Advantages & Limitations

Advantages:

  • No need to specify number of clusters ($K$)
  • Discovers clusters of arbitrary shape
  • Built-in outlier/noise detection
  • Robust to outliers -- they do not distort clusters
  • Deterministic results (core + noise assignment)

Limitations:

  • Struggles with clusters of varying density (single global $\varepsilon$)
  • Sensitive to $\varepsilon$ and MinPts parameter choices
  • Poor performance in high-dimensional spaces (distance concentration)
  • $O(n^2)$ worst case without spatial index
  • Border points may be assigned non-deterministically

Interview Quick-Fire

Q: What is DBSCAN?

A: A density-based clustering algorithm that groups together points in dense regions and marks isolated points as noise. It does not require specifying the number of clusters and can discover clusters of arbitrary shape.

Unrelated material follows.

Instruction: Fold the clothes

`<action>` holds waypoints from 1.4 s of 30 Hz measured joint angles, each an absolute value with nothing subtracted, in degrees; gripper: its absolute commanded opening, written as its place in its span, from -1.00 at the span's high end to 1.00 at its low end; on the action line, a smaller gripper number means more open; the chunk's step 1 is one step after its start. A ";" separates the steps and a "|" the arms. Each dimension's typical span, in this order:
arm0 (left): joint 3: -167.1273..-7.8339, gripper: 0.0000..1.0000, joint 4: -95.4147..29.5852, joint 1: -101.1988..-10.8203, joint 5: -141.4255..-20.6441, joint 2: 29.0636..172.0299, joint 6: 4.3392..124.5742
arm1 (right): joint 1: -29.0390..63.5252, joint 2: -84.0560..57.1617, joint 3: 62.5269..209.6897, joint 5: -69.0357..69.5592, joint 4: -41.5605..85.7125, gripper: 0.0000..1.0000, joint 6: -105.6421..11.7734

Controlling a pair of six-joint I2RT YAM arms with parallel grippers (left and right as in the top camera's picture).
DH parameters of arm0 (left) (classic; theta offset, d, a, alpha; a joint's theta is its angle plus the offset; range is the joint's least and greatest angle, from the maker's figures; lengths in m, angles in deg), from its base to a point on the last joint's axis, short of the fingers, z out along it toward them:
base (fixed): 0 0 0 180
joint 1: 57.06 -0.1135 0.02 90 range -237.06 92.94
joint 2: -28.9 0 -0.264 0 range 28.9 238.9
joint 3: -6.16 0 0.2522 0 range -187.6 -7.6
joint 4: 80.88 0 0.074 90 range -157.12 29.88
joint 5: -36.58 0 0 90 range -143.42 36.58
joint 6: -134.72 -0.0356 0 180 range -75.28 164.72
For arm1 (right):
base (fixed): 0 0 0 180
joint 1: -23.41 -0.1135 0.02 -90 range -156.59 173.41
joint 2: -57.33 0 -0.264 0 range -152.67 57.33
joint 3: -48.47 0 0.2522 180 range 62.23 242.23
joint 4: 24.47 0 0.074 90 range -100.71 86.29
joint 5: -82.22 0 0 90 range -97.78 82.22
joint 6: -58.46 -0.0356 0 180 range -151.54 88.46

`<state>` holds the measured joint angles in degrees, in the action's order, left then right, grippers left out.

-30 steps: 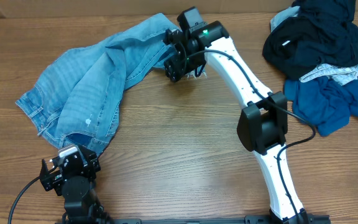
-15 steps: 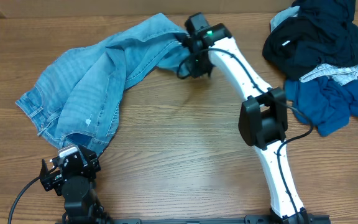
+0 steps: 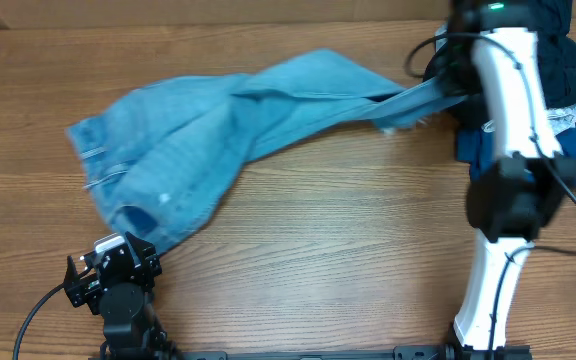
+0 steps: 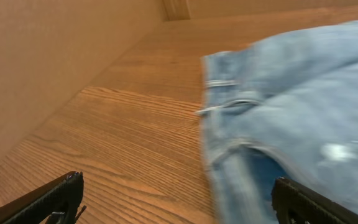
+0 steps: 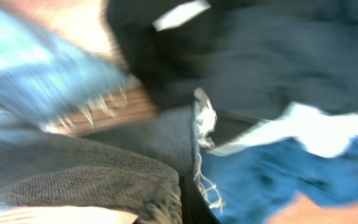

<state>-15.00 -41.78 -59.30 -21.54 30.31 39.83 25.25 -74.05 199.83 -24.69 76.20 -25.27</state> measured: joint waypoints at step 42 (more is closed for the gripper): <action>-15.00 -1.00 -41.78 -59.30 -21.54 30.31 39.83 | 24.49 -54.81 211.66 24.47 54.44 -1.00 -15.39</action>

Q: What are core, border, and noise points?

A: Core points have at least MinPts neighbors within radius $\varepsilon$. Border points are within $\varepsilon$ of a core point but have fewer than MinPts neighbors. Noise points are neither -- they are isolated outliers.

Q: How do you choose $\varepsilon$?

A: Use the k-distance graph method: compute each point's distance to its k-th nearest neighbor, sort them, and plot. The elbow in the curve suggests a good $\varepsilon$ value.

Q: DBSCAN vs K-Means -- when to pick DBSCAN?

A: Choose DBSCAN when clusters have arbitrary shapes, when the number of clusters is unknown, when noise/outliers are present, or when you need built-in anomaly detection.

Q: What is HDBSCAN and when to use it?

A: HDBSCAN is a hierarchical extension that handles clusters of varying density. Use it when different clusters have different densities, or when you want to avoid choosing $\varepsilon$. Only min_cluster_size is needed.

Q: Why does DBSCAN struggle in high dimensions?

A: Due to the curse of dimensionality, distances between all pairs of points converge. The $\varepsilon$-neighborhood concept breaks down because there is no clear density distinction between cluster regions and sparse regions.

Q: What is the time complexity of DBSCAN?

A: $O(n^2)$ in the worst case (without spatial indexing). With a KD-tree or ball tree, it improves to $O(n \log n)$ on average, though this degrades in high dimensions.

Q: Why does DBSCAN not require specifying $K$?

A: Because clusters emerge from the density structure of the data. DBSCAN defines clusters as maximal sets of density-connected points. The number and shape of clusters are determined by the data's density distribution, not by a user-specified parameter.